EXERCISE DIRECTIONS: All entries are to be reproduced exactly; the pictures are to be omitted.

[Data items]
──────────────────────────────

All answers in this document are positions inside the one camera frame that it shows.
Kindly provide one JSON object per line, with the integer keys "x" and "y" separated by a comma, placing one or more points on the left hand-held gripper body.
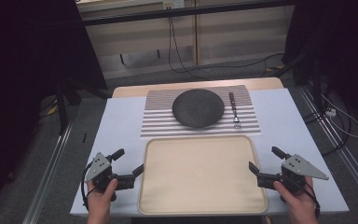
{"x": 99, "y": 165}

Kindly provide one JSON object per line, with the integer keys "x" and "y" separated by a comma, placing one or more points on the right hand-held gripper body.
{"x": 301, "y": 168}

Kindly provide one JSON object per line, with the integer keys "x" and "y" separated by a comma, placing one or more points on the small black floor object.
{"x": 84, "y": 137}

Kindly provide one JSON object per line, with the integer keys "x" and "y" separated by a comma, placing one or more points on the black metal stand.
{"x": 316, "y": 84}
{"x": 62, "y": 105}

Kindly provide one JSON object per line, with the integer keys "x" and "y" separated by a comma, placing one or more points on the beige plastic tray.
{"x": 200, "y": 175}

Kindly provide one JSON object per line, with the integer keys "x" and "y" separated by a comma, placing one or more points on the aluminium floor rail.
{"x": 48, "y": 174}
{"x": 338, "y": 146}

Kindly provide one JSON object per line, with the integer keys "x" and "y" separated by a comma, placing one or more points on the white power adapter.
{"x": 331, "y": 112}

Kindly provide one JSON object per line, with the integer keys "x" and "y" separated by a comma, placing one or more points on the person's right hand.
{"x": 295, "y": 200}

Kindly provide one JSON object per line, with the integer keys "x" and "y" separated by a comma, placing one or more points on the light wooden cabinet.
{"x": 230, "y": 40}

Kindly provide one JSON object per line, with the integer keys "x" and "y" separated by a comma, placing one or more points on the white wall socket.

──────────────────────────────

WRITTEN RESPONSE:
All answers in this document are positions inside the one camera frame that it shows.
Kindly provide one JSON object per line, with the integer keys "x" and "y" separated by a comma, placing one or more points on the left hand-held gripper body.
{"x": 99, "y": 165}

Kindly provide one JSON object per line, with the integer keys "x" and "y" separated by a comma, placing one or more points on the right hand-held gripper body.
{"x": 301, "y": 168}

Kindly provide one JSON object per line, with the integer keys "x" and "y" separated by a comma, placing one or more points on the small black floor object.
{"x": 84, "y": 137}

Kindly provide one JSON object per line, with the integer keys "x" and "y" separated by a comma, placing one or more points on the black metal stand.
{"x": 316, "y": 84}
{"x": 62, "y": 105}

Kindly provide one JSON object per line, with the integer keys "x" and "y" separated by a comma, placing one or more points on the beige plastic tray.
{"x": 200, "y": 175}

Kindly provide one JSON object per line, with the integer keys "x" and "y" separated by a comma, placing one or more points on the aluminium floor rail.
{"x": 48, "y": 174}
{"x": 338, "y": 146}

Kindly provide one JSON object per line, with the integer keys "x" and "y" separated by a comma, placing one or more points on the white power adapter.
{"x": 331, "y": 112}

Kindly provide one JSON object per line, with the integer keys "x" and "y" separated by a comma, placing one or more points on the person's right hand.
{"x": 295, "y": 200}

Kindly provide one JSON object per line, with the integer keys "x" and "y" separated by a comma, placing one or more points on the light wooden cabinet.
{"x": 230, "y": 40}

Kindly provide one JSON object per line, with the integer keys "x" and "y" separated by a comma, placing one or more points on the white wall socket.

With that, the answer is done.